Executive Culinary Director
6 days ago
The Executive Chef will lead and develop our culinary team for the Project's Oyster Bar & Tap House concept, and oversee the daily culinary operations for a high-end restaurant, along with a local seafood procurement program as part of the on-site commercial fishing docks.
Key Responsibilities:
- Ensure the highest level of quality for the restaurant's back-of-house operations, culinary program execution, and service.
- Maintain and/or exceed food cost and labor guidelines, and follow all safety and sanitation regulations.
- Continually innovate and implement recipes, provide constant guidance and support for culinary and service team members, and collaborate and communicate with the Service Leadership team.
- Encourage our guests to interact with our team at our Oyster Bar & Tap House concept.
Requirements:
- Minimum 3 years' experience as an Executive Chef in a high-volume establishment at a 3-star/3-diamond level of service.
- Highly educated in food and beverage with an emphasis on seafood and seasonal ingredients.
- Understanding of profit and loss statements for management of cost controls, budgets, and forecast projections.
- Identify and evaluate competitors, develop strategic partnerships with the community, and represent the culinary program as part of the brand in partnership with our marketing and public relations team.
- Open availability including nights, weekends, and holidays.

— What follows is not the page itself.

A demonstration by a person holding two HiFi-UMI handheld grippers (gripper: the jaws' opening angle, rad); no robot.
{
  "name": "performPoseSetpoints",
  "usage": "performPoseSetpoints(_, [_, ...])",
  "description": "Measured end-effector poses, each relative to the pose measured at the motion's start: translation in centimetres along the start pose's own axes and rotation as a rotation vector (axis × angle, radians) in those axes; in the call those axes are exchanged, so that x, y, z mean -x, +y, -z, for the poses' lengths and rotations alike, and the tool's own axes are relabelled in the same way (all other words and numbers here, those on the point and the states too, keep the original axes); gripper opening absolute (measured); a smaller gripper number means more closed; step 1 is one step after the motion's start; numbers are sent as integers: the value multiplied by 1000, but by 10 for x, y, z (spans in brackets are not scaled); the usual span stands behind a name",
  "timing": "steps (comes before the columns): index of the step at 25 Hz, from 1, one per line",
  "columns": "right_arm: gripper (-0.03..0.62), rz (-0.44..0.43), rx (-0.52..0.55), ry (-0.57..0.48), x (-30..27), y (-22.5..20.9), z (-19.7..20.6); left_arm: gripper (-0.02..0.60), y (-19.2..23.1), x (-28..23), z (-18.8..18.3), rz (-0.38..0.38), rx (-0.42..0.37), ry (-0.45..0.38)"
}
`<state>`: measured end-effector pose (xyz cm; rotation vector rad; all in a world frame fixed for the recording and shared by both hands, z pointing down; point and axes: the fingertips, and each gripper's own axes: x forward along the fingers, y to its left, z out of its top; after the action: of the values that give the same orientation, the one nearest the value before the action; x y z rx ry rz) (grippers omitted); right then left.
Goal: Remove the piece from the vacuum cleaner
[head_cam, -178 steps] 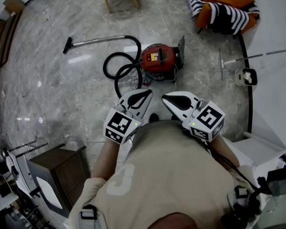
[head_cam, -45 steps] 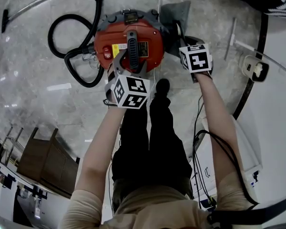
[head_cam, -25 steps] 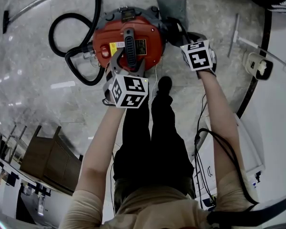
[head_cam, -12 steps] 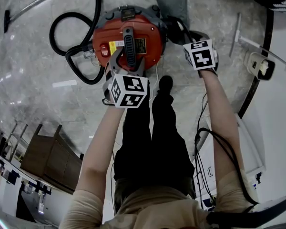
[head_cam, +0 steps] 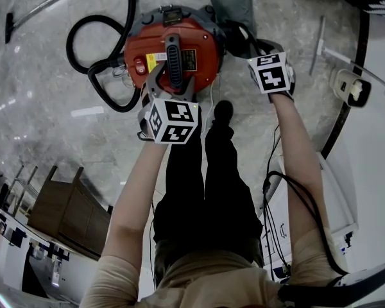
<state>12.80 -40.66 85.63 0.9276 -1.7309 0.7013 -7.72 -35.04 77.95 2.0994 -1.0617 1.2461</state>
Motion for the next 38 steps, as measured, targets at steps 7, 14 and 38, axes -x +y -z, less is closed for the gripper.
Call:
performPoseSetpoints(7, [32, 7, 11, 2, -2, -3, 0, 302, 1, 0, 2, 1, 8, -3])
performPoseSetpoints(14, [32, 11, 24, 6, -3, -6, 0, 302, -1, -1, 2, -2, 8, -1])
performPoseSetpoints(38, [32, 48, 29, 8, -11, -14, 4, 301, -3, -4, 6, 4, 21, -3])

- Flexible and willingness to adapt to ongoing changes.
- Proven track record in building high-performing teams with an ongoing development plan for future leaders in our company.
- Fluency in Microsoft Office Suite, accounting software, POS systems, and payroll/HRIS programs.
- Professional and confident in verbal and written communication with guests, team members, and ownership.
- Culinary degree and/or Bachelor's degree preferred with stable employment history.